▸ Work instruction:
What is needed is an exact reproduction of the listing, without its pictures.

▸ Supplied data:
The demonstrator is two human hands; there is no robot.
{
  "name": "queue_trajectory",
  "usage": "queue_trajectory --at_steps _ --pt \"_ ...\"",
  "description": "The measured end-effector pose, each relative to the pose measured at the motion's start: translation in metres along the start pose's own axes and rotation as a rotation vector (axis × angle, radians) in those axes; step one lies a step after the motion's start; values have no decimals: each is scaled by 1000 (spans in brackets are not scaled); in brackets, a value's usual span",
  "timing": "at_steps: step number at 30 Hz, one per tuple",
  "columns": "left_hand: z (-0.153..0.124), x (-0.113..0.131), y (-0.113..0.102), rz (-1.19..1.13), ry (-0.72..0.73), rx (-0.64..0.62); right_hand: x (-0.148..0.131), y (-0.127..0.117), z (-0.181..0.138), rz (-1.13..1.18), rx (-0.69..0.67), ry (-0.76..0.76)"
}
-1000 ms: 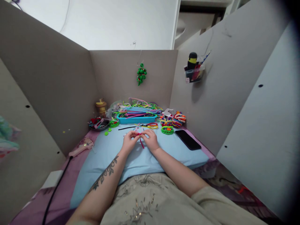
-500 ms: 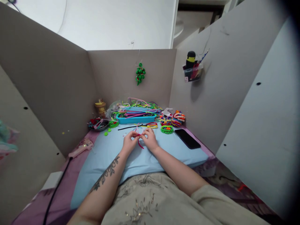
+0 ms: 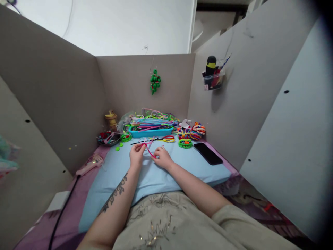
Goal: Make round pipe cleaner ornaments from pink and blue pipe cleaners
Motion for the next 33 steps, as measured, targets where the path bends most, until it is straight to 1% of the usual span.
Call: queue_trajectory --at_steps 3,7,11,14,17,19,21,26,28,30,33 --pt "-2 2 1 13 -5 2 -5 -7 0 17 58 -43" --pt "-2 1 1 24 -27 -8 -10 -17 0 120 116 -58" --pt "-2 2 3 86 8 -43 -21 -26 -1 192 168 -147" --pt "-8 9 7 256 93 -90 -25 -38 -5 224 265 -193" --pt "-19 21 18 511 263 -201 -18 -54 -10 222 436 -131" --pt "-24 24 24 605 328 -256 -14 -59 -11 209 500 -86" --pt "-23 21 23 600 307 -255 -11 -59 -10 208 488 -82" --pt "-12 4 16 360 80 -207 -7 -42 -2 213 332 -80" --pt "-11 1 16 281 29 -212 -4 -35 0 209 296 -69" --pt "-12 2 18 238 19 -229 0 -31 1 205 286 -40" --pt "-16 7 23 250 68 -276 4 -30 2 206 297 18"
Point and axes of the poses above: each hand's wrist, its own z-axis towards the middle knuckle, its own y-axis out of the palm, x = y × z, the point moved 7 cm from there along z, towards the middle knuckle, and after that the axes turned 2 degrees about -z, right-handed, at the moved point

▸ The answer:
The demonstrator is two human hands; there is no robot.
{
  "name": "queue_trajectory",
  "usage": "queue_trajectory --at_steps _ --pt \"_ ...\"",
  "description": "The measured end-effector pose, each relative to the pose measured at the motion's start: translation in metres along the start pose's own axes and rotation as a rotation vector (axis × angle, radians) in those axes; step one lies a step after the motion's start; values have no decimals: each is scaled by 1000 (spans in brackets are not scaled); in brackets, a value's usual span",
  "timing": "at_steps: step number at 30 Hz, one per tuple",
  "columns": "left_hand: z (-0.153..0.124), x (-0.113..0.131), y (-0.113..0.102), rz (-1.19..1.13), ry (-0.72..0.73), rx (-0.64..0.62); right_hand: x (-0.148..0.131), y (-0.127..0.117), z (-0.181..0.138), rz (-1.13..1.18), rx (-0.69..0.67), ry (-0.76..0.76)"
}
-1000 ms: 
-500 ms: 
+0 ms: 
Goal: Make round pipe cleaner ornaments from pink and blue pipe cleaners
Motion for the next 33 steps, as measured, targets where the path bends most, until it is straight to 1% of the usual span.
Call: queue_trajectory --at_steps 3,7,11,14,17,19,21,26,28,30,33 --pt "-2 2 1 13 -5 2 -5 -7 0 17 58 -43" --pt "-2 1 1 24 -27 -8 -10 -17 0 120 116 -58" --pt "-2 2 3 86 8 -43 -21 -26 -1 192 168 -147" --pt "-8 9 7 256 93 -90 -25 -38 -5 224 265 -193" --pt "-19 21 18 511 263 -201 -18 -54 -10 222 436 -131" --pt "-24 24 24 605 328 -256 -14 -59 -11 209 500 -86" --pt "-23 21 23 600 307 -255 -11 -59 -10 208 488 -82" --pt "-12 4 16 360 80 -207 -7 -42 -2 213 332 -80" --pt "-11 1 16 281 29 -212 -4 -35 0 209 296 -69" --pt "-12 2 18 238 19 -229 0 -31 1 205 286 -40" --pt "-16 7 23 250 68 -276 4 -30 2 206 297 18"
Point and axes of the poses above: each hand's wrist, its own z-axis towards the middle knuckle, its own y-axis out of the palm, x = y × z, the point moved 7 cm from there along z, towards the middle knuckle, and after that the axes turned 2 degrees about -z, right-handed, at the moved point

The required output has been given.